C’est ce que semble signifier son nom, Edwin, migrant libérien enterré aujourd’hui sous le soleil dans le cimetière chrétien de Niamey. En anglais ancien, « fils de la richesse » ou de la prospérité. Il est mort à l’hôpital universitaire de la capitale après que Médecins Sans Frontières, puis l’Organisation Internationale pour les Migrations, se soient occupés de sa maladie. Trop tard, à 32 ans, Edwin a terminé un voyage et en a commencé un autre, le dernier, vers une terre inconnue. La famille, informée de ce qui s’était passé, a demandé à voir la photos de son visage et la vidéo de l’enterrement.
Il se trouvait en Algérie et, certainement expulsé et déporté, il a atteint Assamaka, la première ville nigérienne après la frontière désertique de l’Algérie. Malade, il a été conduit à Arlit, surnommée le petit Paris il y a de nombreuses années, puis à Agadez, le pôle migratoire, et enfin, compte tenu de l’aggravation de son état de santé, à l’hôpital de Zinder, première capitale du Niger. De là, on a tenté en vain de le maintenir en vie à l’hôpital universitaire de Niamey. La première migration d’Edwin s’est arrêtée entre le sable et le vent du Sahel et, depuis mardi dernier, elle s’est poursuivie avec la plus rédoutables de toutes, car elle ne figure sur aucune carte géographique.

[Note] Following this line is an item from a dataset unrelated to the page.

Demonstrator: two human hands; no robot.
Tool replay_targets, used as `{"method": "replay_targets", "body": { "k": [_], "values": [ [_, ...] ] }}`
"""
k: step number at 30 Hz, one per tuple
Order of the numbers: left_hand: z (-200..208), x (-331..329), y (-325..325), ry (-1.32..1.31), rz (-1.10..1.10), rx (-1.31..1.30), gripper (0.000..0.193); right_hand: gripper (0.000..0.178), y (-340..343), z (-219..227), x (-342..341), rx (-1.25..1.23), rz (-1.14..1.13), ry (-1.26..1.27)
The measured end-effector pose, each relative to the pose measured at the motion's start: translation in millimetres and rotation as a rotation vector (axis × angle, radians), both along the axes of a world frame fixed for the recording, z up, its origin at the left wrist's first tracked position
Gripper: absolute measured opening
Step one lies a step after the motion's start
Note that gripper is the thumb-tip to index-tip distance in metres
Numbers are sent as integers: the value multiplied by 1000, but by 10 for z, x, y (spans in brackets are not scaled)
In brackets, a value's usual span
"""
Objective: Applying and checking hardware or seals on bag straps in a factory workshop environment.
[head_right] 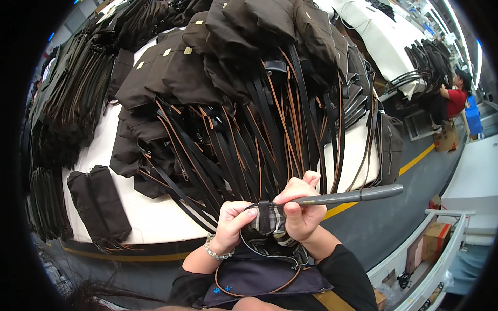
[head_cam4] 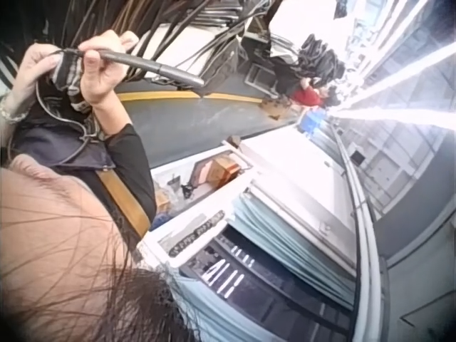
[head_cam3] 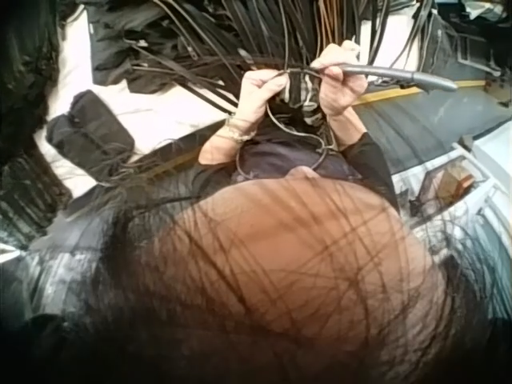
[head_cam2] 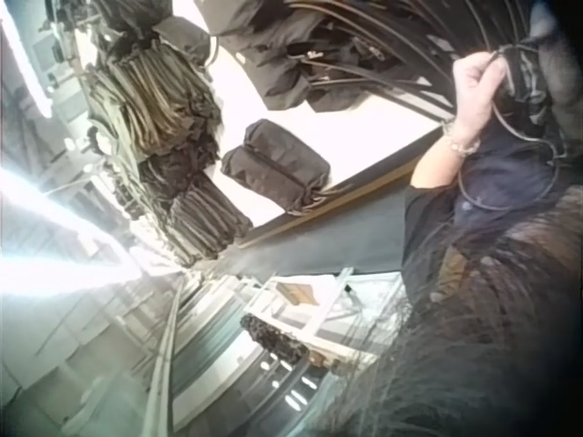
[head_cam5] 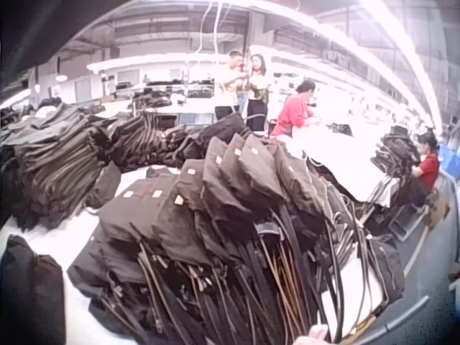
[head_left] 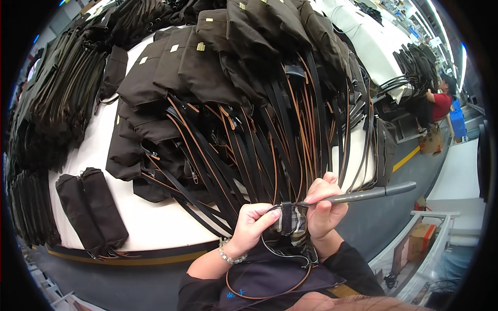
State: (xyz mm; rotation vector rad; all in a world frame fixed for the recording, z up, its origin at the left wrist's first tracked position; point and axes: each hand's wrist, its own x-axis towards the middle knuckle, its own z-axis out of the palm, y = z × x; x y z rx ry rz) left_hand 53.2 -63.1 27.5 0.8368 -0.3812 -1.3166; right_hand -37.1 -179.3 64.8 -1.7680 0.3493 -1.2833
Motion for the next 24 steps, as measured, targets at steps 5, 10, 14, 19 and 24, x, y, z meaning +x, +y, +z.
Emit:
{"method": "replay_targets", "body": {
  "k": [5,10,14,19,24],
  "values": [
    [-62,56,-22,101,-49,4,17,30,-11,37,-48,214,124,80],
    [-117,84,-47,135,-71,29,19,26,-39,27,13,392,176,-40],
    [-82,116,-61,109,-182,32,20,29,-35,-111,-39,318,85,-15],
    [-163,119,-81,89,-252,-41,19,31,-50,-199,8,205,-114,-64],
    [-198,131,-93,3,-308,-65,18,30,-77,-271,-8,203,-129,-89]
  ]
}}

Edwin, est donc « fils de la richesse », selon l’étymologie du prénom. Fils lorsque, ce matin, nu comme à sa naissance, son corps a été offert pour le dernier signe de respect, la purification, avant d’être placé dans le cercueil en bois. Edwin, fils d’une mère qui n’était pas là et d’un père trop loin pour l’accompagner au seuil de sa dernière migration. Edwin fils, comme une identité que rien ni personne ne pourra effacer, mutiler ou retirer du visage qui nous rend vulnérables. Il n’y a rien de plus précieux que la reconnaissance de ce lien d’origine qu’est le cordon ombilical.
Seul l’oubli de cette commune et unique appartenance primitive peut amener à la création de l’autre comme ennemi, aux armes pour l’éliminer et les guerres pour justifier sa disparition. Edwin, sans défense dans son cercueil et dont la richesse a apparemment été volée. Pourtant, le célèbre écrivain argentin Jorge L. Borges le rappelle… « solo es nuestro lo que hemos perdido », seul ce que nous avons perdu nous appartient. Peut-être Edwin n’a-t-il jamais été aussi riche que lorsqu’il a été déposé, nu puis recouvert d’un drap blanc, dans le giron du cercueil, comme au commencement.
La tombe creusée sur mesure était prête à accueillir le cercueil surmonté d’une croix en relief. Dans le silence du cimetière, à l’aide de deux cordes, on a descendu le cercueil dans lequel le corps d’Edwin reposait immobile, son esprit étant déjà ailleurs. « L’amour de la liberté nous a conduits ici », dit la devise nationale du Liberia, pays d’origine d’Edwin. En arrière-plan de l’emblème, on aperçoit un navire, en souvenir des esclaves revenus d’Amérique pour inventer la liberté en Afrique. Le navire d’Edwin est le cercueil et la mer est le Sahara, dont le nom signifie justement « mer ».
Edwin a été enterré au Sahel, qui est en fait une rive bordant la mer de sable. De là, il a poursuivi son voyage vers une terre où il n’y a ni maladies, ni armes, ni guerres, ni frontières qui repoussent les étrangers. Edwin, « Fils de la Richesse », racontera aux autres migrants comme lui que l’amour de la liberté, sa seule richesse, l’avait conduit sur cette rive.